The Benefits of Adopting the Older Child
Should You Adopt an Older Child?
Prospective adoptive parents usually overlook older children. This is due to a bias in society (people expect to adopt babies or toddlers), as well as fears about adopting a child who is older and unknown to them. However, older children (defined here as 5 and up) make the most rewarding and loving children. This short article tells you how to find these children, how to adopt them, and how to raise them lovingly & successfully. Two of my children joined my family separately when they were older (one was 8 at the time, and the other one was 14 when we brought him home 4 years after the first one).
The Benefits of Adopting the Older Child:
1) An Exceptionally Good Deed: All children everywhere deserve a loving home, but older children are most in need of a family. Most people and some adoption agencies have already given up on these kids; in some cases the kids themselves have even given up on ever being part of a forever family. You are truly doing an exceptionally nice deed by welcoming these children into your home. You are doing what most people, no matter how well-meaning, just do not have the courage and the kindness to do.
2) A Close Bond: Your older adopted child will feel that you have gone out of your way to rescue them from a lifetime of being without a family, and they will be all the closer to you for it. Many people fear that these kids have already "formed" their personalities, and that they are unable to bond with new parents, due to earlier problems in their upbringing. But experience (mine and others) does not bear this out: These kids can and do become extremely close to their new families. My 2 adopted-as-older-children are just as tied to the family as are the three who joined the family biologically.
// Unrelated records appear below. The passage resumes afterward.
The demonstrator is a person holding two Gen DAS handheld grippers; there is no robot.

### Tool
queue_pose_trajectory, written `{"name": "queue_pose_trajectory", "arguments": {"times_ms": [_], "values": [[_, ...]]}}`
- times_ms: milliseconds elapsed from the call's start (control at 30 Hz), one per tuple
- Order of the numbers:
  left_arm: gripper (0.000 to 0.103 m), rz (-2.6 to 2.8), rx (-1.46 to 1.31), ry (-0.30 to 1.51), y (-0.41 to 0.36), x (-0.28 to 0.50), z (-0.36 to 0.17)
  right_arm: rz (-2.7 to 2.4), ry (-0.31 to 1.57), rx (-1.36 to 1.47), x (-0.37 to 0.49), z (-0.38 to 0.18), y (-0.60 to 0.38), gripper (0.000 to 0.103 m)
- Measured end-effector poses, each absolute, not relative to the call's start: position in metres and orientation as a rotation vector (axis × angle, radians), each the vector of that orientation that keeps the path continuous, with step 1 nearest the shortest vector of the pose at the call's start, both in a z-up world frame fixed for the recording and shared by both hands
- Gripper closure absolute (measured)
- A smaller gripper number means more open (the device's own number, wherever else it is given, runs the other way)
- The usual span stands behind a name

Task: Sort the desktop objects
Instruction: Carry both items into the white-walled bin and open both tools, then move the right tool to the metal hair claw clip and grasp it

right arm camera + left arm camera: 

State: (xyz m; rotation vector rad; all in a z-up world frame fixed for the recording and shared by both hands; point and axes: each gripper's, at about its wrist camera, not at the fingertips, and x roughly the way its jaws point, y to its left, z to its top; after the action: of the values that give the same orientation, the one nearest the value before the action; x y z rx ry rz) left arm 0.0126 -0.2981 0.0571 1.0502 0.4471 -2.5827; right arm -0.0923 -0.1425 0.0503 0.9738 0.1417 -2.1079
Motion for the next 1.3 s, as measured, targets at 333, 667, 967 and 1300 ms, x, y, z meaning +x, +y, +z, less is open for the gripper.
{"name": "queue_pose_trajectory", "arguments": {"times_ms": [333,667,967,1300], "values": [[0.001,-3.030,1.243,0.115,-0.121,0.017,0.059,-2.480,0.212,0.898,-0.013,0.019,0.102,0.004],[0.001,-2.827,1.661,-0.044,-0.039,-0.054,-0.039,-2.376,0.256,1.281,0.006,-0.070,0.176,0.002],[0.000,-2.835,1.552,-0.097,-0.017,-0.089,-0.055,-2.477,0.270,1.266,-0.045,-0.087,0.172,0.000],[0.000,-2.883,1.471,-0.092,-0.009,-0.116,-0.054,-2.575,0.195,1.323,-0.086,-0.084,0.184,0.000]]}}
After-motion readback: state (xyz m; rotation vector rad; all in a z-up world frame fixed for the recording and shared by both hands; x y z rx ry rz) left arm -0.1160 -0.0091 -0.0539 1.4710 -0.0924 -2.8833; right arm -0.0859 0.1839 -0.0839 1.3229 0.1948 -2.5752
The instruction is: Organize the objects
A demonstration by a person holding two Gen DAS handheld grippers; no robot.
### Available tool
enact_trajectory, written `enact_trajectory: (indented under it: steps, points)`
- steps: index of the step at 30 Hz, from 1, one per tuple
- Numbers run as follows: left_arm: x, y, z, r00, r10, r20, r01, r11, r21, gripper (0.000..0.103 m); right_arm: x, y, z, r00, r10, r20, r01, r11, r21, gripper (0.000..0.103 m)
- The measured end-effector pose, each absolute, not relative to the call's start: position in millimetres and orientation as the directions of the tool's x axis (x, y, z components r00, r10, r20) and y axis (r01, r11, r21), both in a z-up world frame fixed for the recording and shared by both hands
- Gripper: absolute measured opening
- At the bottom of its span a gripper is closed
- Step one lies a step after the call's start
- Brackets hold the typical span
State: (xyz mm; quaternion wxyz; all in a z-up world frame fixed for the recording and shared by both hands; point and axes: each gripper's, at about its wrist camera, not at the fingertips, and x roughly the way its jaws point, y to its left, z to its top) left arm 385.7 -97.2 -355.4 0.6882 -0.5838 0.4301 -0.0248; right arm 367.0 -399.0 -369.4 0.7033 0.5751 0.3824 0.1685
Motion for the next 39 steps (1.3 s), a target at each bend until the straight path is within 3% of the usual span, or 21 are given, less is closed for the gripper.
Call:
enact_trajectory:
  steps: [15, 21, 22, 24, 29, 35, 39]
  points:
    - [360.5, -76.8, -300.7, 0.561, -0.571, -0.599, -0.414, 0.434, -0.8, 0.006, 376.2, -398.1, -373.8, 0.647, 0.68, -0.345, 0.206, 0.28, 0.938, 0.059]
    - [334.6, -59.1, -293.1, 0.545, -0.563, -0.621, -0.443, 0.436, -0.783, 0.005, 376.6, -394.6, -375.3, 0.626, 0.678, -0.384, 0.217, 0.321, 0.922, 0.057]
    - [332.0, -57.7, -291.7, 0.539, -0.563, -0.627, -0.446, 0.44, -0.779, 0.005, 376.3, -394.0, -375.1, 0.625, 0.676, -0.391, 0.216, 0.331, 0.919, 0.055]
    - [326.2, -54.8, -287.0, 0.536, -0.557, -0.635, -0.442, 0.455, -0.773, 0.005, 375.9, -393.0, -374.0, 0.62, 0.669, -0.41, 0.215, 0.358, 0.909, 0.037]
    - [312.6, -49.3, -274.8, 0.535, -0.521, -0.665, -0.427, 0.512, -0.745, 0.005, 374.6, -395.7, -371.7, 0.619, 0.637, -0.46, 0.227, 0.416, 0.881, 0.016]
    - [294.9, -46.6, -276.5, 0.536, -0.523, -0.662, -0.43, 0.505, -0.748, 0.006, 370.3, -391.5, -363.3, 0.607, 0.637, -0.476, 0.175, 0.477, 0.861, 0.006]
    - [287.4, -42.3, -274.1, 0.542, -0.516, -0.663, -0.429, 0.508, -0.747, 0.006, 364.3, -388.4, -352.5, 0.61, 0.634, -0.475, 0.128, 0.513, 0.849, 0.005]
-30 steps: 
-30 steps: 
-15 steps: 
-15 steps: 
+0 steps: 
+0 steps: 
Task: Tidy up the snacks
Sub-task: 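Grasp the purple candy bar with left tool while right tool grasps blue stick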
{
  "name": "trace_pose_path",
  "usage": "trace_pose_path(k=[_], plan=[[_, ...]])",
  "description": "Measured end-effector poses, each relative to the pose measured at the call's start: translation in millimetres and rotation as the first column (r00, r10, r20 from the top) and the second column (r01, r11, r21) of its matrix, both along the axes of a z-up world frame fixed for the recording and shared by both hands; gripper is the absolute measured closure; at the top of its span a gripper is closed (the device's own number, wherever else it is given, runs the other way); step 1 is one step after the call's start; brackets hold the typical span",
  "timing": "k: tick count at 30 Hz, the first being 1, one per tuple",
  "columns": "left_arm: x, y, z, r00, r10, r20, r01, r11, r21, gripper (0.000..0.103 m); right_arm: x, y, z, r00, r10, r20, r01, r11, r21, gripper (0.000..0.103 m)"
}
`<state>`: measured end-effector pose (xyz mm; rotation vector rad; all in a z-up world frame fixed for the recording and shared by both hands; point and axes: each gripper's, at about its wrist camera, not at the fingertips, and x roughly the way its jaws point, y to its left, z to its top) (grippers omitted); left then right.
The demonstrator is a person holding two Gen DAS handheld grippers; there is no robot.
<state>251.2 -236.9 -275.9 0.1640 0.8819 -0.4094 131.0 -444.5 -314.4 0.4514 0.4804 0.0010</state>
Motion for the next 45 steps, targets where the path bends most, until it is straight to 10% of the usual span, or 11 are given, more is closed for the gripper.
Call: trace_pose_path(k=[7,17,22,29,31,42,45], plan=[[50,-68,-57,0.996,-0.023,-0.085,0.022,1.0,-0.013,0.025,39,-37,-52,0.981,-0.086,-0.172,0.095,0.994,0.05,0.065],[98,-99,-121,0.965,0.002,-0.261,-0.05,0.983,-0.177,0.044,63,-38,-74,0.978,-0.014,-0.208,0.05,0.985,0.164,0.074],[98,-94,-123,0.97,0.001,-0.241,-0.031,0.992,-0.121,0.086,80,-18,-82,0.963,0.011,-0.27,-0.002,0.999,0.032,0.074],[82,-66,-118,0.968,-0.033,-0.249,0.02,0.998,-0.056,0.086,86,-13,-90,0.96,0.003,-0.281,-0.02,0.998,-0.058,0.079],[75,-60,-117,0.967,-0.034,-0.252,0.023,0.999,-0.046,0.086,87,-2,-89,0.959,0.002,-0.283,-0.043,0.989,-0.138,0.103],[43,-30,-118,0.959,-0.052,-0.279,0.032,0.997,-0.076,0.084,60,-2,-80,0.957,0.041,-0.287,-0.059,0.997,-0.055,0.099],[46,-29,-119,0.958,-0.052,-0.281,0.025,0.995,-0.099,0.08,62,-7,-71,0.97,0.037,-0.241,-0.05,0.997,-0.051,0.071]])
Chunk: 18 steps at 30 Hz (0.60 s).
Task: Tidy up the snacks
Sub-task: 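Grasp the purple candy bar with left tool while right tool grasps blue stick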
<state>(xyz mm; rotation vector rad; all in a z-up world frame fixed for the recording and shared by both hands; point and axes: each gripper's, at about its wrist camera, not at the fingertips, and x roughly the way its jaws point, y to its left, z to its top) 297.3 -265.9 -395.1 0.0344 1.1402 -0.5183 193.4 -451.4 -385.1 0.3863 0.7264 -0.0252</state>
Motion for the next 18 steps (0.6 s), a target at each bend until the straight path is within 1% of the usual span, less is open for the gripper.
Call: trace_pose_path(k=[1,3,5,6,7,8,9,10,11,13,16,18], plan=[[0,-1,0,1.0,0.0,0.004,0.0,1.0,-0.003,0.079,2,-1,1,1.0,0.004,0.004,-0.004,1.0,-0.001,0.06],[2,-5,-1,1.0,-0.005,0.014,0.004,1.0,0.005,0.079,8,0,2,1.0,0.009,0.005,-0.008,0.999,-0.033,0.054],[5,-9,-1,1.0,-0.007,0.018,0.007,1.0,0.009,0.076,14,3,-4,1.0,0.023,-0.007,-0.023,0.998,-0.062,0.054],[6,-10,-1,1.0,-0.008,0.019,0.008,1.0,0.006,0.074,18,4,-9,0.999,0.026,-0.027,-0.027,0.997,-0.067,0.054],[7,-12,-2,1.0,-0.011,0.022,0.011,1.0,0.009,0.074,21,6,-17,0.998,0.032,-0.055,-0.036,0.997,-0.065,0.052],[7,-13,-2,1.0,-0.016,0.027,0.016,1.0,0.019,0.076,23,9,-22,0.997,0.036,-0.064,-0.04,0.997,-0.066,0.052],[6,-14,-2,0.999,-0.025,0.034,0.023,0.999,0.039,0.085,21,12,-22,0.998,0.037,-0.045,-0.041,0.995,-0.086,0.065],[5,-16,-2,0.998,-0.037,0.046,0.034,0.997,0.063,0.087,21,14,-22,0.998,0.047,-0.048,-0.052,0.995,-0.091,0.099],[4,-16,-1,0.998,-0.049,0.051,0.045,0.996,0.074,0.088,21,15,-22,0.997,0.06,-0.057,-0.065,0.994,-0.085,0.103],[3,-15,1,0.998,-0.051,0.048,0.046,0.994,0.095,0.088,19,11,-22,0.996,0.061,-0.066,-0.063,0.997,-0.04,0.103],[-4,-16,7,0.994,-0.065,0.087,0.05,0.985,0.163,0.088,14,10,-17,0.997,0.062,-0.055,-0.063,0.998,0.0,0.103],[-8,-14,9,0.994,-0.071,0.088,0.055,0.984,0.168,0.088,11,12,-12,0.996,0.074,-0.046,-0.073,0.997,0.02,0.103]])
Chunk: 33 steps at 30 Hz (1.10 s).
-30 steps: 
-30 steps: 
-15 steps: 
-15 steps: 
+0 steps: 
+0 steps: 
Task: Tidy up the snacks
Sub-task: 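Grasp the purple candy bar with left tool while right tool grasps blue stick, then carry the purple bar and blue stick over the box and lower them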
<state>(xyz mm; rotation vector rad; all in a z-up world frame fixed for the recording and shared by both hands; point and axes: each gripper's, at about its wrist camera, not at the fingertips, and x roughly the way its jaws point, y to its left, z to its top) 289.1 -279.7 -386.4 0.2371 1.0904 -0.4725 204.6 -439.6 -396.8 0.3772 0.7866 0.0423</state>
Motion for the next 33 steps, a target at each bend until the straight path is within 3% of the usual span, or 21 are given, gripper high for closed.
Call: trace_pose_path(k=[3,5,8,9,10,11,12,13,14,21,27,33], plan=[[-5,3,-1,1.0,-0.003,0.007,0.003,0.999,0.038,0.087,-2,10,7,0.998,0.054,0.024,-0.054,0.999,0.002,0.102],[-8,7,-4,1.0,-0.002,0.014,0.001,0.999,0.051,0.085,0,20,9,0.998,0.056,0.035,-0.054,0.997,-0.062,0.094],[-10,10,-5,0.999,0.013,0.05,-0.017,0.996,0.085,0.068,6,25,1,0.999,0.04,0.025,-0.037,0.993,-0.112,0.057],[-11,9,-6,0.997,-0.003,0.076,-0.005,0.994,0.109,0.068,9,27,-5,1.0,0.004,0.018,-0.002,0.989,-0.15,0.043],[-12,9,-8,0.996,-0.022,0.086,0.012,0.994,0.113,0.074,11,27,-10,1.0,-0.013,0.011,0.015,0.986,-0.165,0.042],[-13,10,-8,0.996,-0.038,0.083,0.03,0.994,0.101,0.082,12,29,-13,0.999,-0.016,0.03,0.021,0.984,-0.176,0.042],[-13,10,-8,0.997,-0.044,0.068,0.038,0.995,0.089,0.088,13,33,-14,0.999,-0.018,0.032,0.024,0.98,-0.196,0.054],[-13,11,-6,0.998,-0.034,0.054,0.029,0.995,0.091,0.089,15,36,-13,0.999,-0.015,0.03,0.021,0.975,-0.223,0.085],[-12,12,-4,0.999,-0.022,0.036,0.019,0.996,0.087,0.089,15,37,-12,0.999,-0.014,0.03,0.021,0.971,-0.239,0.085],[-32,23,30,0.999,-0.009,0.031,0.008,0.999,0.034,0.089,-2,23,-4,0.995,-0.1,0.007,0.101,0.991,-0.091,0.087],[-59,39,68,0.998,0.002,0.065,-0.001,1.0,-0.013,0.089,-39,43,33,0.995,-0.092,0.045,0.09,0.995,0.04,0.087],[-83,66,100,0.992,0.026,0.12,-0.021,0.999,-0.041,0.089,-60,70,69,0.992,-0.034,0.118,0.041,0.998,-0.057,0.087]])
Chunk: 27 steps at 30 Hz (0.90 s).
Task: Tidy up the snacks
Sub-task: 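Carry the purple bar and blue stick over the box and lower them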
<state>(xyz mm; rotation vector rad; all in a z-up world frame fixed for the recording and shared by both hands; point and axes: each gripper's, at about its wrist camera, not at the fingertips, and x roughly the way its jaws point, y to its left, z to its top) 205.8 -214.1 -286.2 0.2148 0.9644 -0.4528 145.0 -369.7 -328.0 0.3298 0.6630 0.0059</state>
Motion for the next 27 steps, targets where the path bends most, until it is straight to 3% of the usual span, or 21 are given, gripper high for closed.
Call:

3) More Fun & Activities: You can immediately begin doing rewarding and fun activities with bigger kids. Just think of all of the beneficial trips to the park, the ice cream store and the amusement park that these kids have missed!
4) You Can Skip the Baby Stage, & Return More Quickly to Work: With the older child, there are no diaper changes or 3 a.m. wake-ups; no potty training or "terrible twos." After an adjustment period (I recommend taking off at least 2 weeks if possible), you can enroll your child in school, and continue working at your job. Through the Family Medical Leave Act, your employer has to keep your job open for you while you take some time off to spend it with your new child. Some employers will even give you paid time off while you adjust to new parenthood.
5) A Shorter Waiting Period & a Cost Savings: Due to the fact that fewer people are looking to adopt the older child, there is usually a much shorter waiting period before everything is finalized. Also, in the case of international adoptions, the cost for the older child is lower. It is free to adopt through your local county or city agency (these agencies are acting on behalf of your state). There are so many waiting kids that those agencies will even pay for their health and dental care.
How to Adopt an Older Child:
There are two types of adoptions:
1) Domestic (2 types: State or Private)
Contact your local family services agency for domestic adoptions. There is very little cost, but a lot of paperwork. You can do a "Fos-Adopt" where the child can live with you while you are awaiting the finalized adoption.
You can also contact an private agency or attorney, in order to obtain a U.S. or international child privately (i.e., a child who is not being taken care of by your State's Child Welfare System).
The laws vary from state to state and country to country. Whatever you do, do not give up hope - a child is waiting for you. Please do not let bureaucratic red-tape, time delays or even financial constraints get in your way. There is a young person out there, who has been forgotten by many others, who is waiting for your love and care. Good luck if you are considering doing this!